**WHAT THE EXERCISE ASKS:**
Among the lines below, a stretch begins at the one with "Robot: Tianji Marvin" and ends at the one with "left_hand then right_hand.". Repeat that stretch exactly, ends included.

**Extracted data entries:**

__________________________________________________

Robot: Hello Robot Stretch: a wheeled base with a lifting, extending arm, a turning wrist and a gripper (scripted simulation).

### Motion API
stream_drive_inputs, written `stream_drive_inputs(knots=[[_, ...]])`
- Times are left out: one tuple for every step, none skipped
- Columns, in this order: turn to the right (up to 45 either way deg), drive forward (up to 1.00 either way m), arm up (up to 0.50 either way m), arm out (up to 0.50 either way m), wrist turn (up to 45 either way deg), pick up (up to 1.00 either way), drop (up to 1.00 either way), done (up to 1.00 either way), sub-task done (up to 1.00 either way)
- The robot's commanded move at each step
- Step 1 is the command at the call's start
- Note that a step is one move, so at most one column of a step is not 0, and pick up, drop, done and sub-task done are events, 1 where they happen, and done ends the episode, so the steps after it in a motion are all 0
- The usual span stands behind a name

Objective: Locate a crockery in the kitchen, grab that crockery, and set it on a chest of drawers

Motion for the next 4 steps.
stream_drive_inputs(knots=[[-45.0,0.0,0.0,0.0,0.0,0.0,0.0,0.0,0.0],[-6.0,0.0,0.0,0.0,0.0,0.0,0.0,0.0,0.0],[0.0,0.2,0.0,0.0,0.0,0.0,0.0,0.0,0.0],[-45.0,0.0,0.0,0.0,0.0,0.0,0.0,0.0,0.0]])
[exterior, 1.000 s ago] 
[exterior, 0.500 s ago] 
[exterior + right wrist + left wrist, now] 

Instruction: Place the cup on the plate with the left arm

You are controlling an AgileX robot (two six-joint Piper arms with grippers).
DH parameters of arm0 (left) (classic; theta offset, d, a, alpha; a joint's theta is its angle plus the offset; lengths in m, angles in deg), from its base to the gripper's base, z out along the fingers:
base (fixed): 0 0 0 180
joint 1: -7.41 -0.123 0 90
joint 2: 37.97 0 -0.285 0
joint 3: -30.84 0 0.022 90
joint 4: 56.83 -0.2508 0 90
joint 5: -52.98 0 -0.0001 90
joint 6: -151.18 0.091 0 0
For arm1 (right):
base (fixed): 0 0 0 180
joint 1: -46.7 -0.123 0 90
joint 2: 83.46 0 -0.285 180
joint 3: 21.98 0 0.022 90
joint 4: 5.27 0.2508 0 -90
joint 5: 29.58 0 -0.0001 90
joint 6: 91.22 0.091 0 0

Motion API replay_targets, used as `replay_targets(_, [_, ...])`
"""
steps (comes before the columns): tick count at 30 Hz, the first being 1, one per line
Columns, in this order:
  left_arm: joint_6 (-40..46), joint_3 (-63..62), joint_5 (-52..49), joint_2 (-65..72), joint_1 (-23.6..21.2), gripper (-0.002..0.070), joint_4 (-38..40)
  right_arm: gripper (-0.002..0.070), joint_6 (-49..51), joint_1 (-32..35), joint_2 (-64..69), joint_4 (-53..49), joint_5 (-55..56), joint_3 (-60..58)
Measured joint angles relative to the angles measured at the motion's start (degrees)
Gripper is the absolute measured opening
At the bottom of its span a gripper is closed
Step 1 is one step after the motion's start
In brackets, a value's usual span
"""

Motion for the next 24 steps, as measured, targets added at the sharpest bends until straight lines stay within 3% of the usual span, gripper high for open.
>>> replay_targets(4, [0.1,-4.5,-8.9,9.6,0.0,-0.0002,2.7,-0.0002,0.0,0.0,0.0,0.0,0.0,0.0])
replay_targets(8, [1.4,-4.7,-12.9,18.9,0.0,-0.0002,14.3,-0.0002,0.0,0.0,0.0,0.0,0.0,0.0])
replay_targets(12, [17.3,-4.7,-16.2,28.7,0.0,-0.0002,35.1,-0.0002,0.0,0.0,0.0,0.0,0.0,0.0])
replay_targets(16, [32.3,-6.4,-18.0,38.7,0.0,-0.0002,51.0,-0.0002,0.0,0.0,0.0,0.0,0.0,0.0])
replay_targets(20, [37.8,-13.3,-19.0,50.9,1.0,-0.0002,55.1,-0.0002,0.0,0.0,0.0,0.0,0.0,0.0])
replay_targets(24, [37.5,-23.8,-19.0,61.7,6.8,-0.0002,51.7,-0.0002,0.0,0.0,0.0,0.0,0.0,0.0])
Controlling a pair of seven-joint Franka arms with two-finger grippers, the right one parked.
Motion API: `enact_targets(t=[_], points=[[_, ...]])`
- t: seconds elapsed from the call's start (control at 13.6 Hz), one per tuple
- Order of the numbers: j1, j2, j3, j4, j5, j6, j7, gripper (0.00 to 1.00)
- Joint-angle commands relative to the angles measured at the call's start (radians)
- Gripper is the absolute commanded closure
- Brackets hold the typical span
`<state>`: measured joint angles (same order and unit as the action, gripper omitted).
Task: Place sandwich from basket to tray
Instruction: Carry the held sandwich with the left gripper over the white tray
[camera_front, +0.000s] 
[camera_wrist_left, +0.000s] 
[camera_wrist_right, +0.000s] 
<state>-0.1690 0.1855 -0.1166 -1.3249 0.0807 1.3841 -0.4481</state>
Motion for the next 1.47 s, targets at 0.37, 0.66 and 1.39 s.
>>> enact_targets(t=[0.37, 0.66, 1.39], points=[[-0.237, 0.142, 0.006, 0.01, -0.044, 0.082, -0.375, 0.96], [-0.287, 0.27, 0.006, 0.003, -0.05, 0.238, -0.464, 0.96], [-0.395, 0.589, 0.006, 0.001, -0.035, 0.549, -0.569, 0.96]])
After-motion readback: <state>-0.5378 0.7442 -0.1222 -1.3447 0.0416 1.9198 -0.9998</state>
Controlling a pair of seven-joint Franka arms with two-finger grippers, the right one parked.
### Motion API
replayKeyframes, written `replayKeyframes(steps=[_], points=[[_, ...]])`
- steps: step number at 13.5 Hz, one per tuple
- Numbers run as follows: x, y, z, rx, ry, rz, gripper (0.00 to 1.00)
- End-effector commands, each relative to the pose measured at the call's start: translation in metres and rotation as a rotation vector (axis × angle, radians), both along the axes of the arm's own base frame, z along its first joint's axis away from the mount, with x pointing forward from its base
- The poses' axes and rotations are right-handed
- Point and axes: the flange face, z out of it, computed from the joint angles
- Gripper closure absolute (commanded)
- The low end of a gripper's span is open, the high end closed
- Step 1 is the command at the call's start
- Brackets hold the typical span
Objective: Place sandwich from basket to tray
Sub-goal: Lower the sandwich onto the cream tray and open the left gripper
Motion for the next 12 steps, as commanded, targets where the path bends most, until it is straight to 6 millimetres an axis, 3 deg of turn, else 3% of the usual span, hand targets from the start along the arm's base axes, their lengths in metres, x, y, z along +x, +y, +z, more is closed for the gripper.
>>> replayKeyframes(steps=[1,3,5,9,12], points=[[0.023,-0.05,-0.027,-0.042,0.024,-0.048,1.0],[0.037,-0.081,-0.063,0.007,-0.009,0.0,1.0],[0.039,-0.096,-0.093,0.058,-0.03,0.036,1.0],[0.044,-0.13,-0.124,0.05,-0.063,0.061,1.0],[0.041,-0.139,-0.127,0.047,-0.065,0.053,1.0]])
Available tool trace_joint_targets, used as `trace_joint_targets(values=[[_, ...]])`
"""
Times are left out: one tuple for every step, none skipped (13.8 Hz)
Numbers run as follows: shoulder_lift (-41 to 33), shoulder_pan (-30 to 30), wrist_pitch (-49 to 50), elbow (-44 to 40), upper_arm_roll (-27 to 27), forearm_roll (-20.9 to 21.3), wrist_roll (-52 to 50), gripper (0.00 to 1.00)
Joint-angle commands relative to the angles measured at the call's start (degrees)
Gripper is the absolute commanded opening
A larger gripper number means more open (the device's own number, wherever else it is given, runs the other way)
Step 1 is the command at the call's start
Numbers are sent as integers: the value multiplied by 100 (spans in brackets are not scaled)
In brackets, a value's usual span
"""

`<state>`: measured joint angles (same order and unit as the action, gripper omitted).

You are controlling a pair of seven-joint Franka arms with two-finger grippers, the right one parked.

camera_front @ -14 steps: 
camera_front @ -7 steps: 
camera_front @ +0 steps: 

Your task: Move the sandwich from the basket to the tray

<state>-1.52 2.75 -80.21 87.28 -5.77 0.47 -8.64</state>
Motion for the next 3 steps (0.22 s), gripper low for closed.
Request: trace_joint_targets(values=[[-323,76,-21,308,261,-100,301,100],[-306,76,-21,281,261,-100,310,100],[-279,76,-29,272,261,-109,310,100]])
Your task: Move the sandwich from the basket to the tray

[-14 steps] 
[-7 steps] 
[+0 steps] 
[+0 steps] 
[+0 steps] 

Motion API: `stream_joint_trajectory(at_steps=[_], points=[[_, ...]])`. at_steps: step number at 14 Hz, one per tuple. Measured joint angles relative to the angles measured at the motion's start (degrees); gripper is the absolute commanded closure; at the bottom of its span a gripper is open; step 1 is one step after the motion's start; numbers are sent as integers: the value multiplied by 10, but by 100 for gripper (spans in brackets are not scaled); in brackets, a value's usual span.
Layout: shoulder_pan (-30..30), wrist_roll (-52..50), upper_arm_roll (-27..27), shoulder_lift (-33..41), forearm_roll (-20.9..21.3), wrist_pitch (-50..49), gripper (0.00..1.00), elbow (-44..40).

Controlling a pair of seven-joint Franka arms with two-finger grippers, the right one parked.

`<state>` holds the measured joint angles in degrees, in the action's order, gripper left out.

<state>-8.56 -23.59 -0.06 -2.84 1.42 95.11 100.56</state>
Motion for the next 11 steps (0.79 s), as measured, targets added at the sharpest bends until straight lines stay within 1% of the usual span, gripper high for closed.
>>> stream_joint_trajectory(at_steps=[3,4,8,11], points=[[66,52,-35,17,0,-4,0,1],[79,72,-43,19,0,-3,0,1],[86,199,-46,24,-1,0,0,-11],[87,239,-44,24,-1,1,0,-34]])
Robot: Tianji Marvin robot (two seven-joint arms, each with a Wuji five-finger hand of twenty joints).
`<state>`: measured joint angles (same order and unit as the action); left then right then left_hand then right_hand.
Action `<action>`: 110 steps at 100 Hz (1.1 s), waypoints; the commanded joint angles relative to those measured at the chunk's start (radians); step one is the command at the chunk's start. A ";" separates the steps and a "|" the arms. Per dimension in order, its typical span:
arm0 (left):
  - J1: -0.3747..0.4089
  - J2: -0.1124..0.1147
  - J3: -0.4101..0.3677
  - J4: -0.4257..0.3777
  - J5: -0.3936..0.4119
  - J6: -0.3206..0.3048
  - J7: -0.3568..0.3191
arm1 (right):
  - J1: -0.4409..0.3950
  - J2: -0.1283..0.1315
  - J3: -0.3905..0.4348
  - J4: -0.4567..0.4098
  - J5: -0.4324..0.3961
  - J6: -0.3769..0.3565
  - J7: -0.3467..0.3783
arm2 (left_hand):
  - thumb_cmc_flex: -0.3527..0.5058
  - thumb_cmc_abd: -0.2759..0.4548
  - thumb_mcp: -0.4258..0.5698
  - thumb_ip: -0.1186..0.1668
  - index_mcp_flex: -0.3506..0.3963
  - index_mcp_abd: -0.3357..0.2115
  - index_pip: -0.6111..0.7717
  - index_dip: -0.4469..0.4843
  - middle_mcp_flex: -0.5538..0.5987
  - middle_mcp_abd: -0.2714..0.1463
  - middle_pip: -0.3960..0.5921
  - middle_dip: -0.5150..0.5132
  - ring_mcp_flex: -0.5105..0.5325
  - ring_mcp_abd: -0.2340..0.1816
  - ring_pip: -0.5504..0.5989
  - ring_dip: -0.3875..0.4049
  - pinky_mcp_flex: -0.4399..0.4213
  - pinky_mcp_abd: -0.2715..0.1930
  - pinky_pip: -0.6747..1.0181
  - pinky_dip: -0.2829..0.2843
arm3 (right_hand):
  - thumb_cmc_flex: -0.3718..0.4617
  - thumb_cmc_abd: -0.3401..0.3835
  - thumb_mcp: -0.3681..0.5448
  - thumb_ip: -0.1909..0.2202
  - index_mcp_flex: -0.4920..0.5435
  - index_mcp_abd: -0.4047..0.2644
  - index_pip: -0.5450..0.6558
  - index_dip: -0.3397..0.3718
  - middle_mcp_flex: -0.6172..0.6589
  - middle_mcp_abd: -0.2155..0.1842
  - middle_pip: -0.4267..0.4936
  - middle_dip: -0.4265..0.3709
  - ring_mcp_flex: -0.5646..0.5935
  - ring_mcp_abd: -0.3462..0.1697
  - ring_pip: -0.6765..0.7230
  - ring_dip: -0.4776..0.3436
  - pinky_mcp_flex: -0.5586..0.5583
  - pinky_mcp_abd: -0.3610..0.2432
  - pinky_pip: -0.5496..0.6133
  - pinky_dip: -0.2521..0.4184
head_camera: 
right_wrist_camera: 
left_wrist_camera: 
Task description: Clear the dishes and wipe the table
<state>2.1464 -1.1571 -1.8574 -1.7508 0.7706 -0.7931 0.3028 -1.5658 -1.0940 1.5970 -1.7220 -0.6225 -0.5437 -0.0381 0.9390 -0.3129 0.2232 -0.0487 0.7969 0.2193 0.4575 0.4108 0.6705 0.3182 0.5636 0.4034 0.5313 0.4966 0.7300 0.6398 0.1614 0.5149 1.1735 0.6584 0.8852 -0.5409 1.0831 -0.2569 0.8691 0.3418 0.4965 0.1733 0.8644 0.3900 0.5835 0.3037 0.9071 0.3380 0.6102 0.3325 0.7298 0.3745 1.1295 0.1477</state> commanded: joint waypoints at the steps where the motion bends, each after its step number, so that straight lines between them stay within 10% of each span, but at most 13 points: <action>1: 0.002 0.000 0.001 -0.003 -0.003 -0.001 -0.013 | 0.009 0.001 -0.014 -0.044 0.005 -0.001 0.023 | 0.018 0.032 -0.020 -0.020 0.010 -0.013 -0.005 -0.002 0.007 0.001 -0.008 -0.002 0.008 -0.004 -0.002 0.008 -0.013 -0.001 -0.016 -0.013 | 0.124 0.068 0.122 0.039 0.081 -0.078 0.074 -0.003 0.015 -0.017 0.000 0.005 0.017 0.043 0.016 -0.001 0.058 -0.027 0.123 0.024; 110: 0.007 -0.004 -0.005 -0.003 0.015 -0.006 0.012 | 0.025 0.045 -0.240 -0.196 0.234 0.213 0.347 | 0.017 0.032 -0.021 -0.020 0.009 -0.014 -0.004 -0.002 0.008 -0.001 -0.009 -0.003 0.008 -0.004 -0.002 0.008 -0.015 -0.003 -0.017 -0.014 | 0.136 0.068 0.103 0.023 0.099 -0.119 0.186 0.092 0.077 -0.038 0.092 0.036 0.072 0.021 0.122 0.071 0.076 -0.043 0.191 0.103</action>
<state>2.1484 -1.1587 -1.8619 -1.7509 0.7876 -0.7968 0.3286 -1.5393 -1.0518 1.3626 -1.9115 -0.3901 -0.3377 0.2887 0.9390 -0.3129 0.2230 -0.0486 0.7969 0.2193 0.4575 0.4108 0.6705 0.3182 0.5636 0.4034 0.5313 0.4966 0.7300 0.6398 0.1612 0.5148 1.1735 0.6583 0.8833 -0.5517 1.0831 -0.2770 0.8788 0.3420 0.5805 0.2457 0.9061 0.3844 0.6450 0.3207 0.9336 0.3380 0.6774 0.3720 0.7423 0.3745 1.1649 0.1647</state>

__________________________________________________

**EXERCISE RESPONSE:**
Robot: Tianji Marvin robot (two seven-joint arms, each with a Wuji five-finger hand of twenty joints).
`<state>`: measured joint angles (same order and unit as the action); left then right then left_hand then right_hand.

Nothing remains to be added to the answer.